Professor at Toulouse School of Economics Writes Open Letter Accusing Harvard Professor of Plagiarism
Today's Substack is not by me. Instead, I reprinted this open letter from X with permission from the author, César Hidalgo of the Toulouse School of Economics."
Eleven years ago, I quit an abusive academic relationship with my former co-author Ricardo Hausmann, presently a Professor of Practice at the Harvard Kennedy School. This abuse has now returned in a new act of plagiarism. Today, I am pushing back.

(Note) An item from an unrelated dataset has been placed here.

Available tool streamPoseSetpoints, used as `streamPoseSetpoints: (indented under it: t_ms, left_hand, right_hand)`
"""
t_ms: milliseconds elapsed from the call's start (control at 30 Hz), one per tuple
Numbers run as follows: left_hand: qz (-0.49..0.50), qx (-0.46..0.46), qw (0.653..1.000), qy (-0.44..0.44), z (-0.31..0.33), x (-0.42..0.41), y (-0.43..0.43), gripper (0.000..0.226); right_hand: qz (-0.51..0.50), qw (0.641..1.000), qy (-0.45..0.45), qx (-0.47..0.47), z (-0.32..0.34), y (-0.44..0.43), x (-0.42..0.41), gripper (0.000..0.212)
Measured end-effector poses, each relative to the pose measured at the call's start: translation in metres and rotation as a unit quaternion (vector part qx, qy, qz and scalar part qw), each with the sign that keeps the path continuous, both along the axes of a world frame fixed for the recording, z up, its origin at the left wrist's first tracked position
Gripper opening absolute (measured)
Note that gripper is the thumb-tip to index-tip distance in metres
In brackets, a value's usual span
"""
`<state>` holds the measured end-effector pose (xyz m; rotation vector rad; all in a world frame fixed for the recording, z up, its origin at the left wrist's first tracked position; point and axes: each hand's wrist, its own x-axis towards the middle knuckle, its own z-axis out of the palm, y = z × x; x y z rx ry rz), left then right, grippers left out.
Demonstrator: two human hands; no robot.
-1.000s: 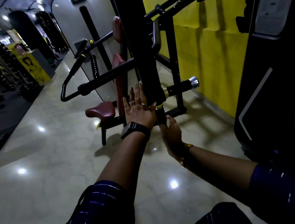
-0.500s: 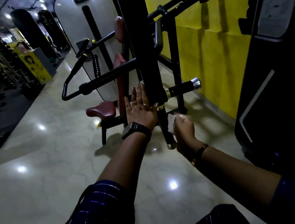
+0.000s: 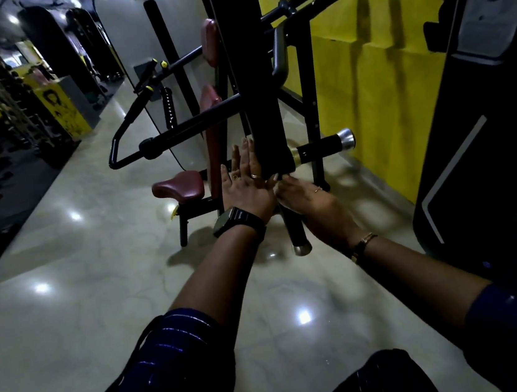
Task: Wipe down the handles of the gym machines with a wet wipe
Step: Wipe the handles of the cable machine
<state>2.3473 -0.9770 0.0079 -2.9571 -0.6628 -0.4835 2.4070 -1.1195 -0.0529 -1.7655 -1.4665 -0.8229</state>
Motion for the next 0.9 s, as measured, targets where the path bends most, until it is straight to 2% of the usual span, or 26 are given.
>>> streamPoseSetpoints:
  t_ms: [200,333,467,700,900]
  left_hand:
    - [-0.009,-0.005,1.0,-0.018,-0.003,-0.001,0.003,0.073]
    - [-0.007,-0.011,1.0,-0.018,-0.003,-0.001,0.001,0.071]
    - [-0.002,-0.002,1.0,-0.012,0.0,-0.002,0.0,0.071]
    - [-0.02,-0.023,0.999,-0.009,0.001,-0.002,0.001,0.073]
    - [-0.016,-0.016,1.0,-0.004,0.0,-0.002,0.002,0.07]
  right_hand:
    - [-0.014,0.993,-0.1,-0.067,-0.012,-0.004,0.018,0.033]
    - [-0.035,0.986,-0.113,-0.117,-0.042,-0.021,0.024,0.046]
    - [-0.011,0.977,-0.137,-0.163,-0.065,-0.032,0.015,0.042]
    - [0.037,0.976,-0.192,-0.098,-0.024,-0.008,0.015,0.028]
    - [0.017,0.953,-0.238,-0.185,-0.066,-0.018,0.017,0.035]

A few months ago, I learned about two new working papers that Hausmann and his team posted at the World Intellectual Property Organization (WIPO) [1,2]. The first one claims to introduce a “multidimensional approach” to economic complexity by combining data on trade, patents, and publications, and concludes that these metrics are complementary when explaining economic growth. Yet, this is exactly what my co-authors and I did in a 2023 peer-reviewed journal paper [3] that Hausmann and his co-authors were perfectly aware of (as I document below). Instead of giving proper acknowledgement to our work, however, Hausmann and his team hide it in a footnote on page 18 clouded in a factually incorrect statement. The footnote says that “other studies have developed similar complexity metrics under different names.” That is not true. Our 2023 paper uses the same name as Hausmann et al.’s 2024 “new” working paper, namely, the “Economic Complexity Index (ECI).”
Now, it is reasonable to wonder if this is a misunderstanding or oversight. People sometimes forget to cite others for innocent reasons. But there is clear evidence to the contrary in two other working papers published almost simultaneously with the first one. One of them, is another WIPO working paper by his coauthors but without Hausmann [4]. This paper does properly acknowledge the existence of our work in multidimensional economic complexity in the main text: “Following […] Stojkoski et al. (2023).” So, the team clearly knew about the work. The third working paper [2], also at WIPO, includes Hausmann as a first author making a call for the use of multidimensional economic complexity methods in innovation policy. Here, the only example of multidimensional work cited by Hausmann et al. is his own 2024 working paper [1], this time completely ignoring the 2023 peer-reviewed paper he knew about (“In Hausmann et al. (2024), we measure this for each country in different dimensions (e.g., trade and patents).”). Unsurprisingly, I had made a similar call for multidimensional expansion of the field in a paper that was also published after peer-review in 2023 (Hidalgo CA, Research Policy, 2023 [5]) and that had been available as a pre-print for two years. In that paper, I cite our original multidimensional economic complexity contribution and also two other papers that had introduced multidimensional approaches to relatedness, another key concept in the field, which Hausmann does not cite either.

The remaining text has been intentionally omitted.